How to Cook Ham for Easter & Other Occasions

Baked ham is a special-occasion main dish that makes holiday dinners like at Easter and Christmas look like a Norman Rockwell painting. But tackling such a big, grand cut of meat can be understandably intimidating, since you probably haven’t prepared ham since at least last year’s holidays (or maybe ever).
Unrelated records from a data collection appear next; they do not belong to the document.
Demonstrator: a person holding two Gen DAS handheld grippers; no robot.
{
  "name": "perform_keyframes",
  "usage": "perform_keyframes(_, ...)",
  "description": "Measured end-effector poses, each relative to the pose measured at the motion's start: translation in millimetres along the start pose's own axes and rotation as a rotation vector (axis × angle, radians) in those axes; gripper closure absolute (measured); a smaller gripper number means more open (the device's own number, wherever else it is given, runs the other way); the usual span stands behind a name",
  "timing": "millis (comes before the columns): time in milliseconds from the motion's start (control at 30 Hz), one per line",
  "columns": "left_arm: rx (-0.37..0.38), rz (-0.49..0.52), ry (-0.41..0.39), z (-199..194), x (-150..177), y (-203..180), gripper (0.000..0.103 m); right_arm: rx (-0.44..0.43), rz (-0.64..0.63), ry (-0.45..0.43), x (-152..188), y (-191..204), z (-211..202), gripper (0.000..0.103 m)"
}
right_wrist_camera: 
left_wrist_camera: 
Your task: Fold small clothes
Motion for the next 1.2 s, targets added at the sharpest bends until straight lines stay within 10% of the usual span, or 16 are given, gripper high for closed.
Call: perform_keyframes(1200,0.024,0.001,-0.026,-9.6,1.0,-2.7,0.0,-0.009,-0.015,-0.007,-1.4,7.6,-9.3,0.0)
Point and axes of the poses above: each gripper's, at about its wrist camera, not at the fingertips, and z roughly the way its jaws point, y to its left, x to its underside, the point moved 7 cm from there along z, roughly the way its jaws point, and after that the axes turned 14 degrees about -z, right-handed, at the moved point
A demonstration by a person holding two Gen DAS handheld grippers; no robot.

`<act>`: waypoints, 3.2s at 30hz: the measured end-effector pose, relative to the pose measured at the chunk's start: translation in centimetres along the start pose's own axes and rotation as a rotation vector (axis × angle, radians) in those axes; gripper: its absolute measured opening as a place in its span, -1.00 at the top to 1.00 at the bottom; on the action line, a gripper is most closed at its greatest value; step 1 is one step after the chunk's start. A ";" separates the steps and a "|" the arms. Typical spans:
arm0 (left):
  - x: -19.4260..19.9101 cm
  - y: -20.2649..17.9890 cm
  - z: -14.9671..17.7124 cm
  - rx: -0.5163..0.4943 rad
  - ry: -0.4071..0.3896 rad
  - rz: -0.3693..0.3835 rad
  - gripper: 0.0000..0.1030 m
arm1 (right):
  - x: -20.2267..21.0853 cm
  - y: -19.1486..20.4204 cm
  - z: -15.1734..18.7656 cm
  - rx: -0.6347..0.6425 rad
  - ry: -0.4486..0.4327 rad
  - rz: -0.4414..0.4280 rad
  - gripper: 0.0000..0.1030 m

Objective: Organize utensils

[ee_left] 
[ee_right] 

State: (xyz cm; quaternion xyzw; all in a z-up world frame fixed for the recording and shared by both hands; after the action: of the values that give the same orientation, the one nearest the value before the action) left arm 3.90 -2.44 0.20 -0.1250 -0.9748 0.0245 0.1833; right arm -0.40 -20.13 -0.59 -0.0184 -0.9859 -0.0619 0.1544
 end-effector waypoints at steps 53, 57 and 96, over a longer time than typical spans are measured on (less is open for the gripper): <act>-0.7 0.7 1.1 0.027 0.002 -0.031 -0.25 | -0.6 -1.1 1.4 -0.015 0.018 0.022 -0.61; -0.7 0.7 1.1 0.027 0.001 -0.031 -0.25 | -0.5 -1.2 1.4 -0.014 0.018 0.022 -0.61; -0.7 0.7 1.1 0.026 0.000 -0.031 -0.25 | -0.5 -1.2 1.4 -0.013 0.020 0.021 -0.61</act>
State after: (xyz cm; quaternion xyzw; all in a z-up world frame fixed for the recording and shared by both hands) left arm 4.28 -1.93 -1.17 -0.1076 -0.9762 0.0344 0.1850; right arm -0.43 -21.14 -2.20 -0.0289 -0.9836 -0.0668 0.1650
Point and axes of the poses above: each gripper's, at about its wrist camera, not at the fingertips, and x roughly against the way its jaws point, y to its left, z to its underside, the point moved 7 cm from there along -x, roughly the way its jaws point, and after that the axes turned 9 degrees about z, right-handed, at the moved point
Ham, however, is far more straightforward than other showstopper roasts since its already infused with the salt and seasonings that make it so irresistible. It can even be as simple as popping the whole thing in a pot or oven and letting it heat up (more on how to do that later). But first, a few pointers on selecting a ham:

Choosing a ham

When you browse the hams for delivery from FreshDirect, you’ll notice a few different choices. Here are some things to consider when picking the one that works for you:

Bone-in vs. boneless
Ham is cut from the leg of the animal, so a thick bone is located right in the center of it. When left in, this bone helps the meat retain its moisture during cooking. And after carving and serving, the bone is also a leftover added bonus for that you can simmer in broths and soups for extra flavor. But bone-in hams can be tricky to carve if you’re not practiced. That’s why boneless hams are quite popular, since they’re easy to slice. The one catch: some boneless hams are not cut from the whole leg, but rather are formed from pressed-together smaller pieces. This gives the meat a different texture (more like sliced deli meat) that can dry out quicker. In the end, the choice between bone-in and boneless is about personal preference and how hands-on you’re willing to get. 

Sizes of ham
Hams are on FreshDirect are available in quarter and half sizes. A quarter ham will get you in the ballpark of 6–8 servings, while half hams will feed somewhere around 12–16 (just remember, leftovers are always a good thing). For bone-in hams, you’ll want to have about a half pound per person. For boneless hams, it should weigh about a third of a pound per guest.

Spiral vs. carving ham
Spiral cut hams arrive sliced into thin, easy to carve layers, providing more surface area to apply a glaze. This style works great when you’re serving ham as the main course of a meal. Carving hams leave the portioning up to you, making them great for adding ham into dishes like quiches or pasta, plus they’re less prone to overcooking or drying out. 

Recipe: Ham with Sweet Mustard Glaze

The salty taste of ham is even more delicious when you finish it with a sweet glaze. This extra simple stovetop method is our go to for a ham worthy of a holiday feast

What you’ll need:
2 medium onions, sliced thick
2 cups dry white wine
1 teaspoon black peppercorns
1 teaspoon whole allspice
4 cloves
1 teaspoon honey
One 6–8 lb ham

For the glaze:
3 tablespoons Dijon mustard
1/2 cup honey or brown sugar 

What to do:
Arrange onion slices in a layer over the bottom of a large Dutch oven. Add white wine, peppercorns, allspice, cloves, and 1 teaspoon honey. Place the ham on top. Cover the pot and bring to a simmer on the stove. Let simmer until ham is completely warmed through and moist, about 30 minutes, basting every now and then. At this point, you can serve the ham as is with its cooking juices or add a sticky glaze and finish it in the oven

To glaze:
Preheat the oven to 400 F. Transfer the ham to a sheet pan. Mix together the Dijon mustard and honey or brown sugar. Stir in just enough ham basting liquid to create a loose paste. Brush the ham all over with the mixture, getting some in the crevices if using a spiral-cut ham. Transfer the pan to the oven and roast until glaze thickens and sets, 8–10 minutes, then serve.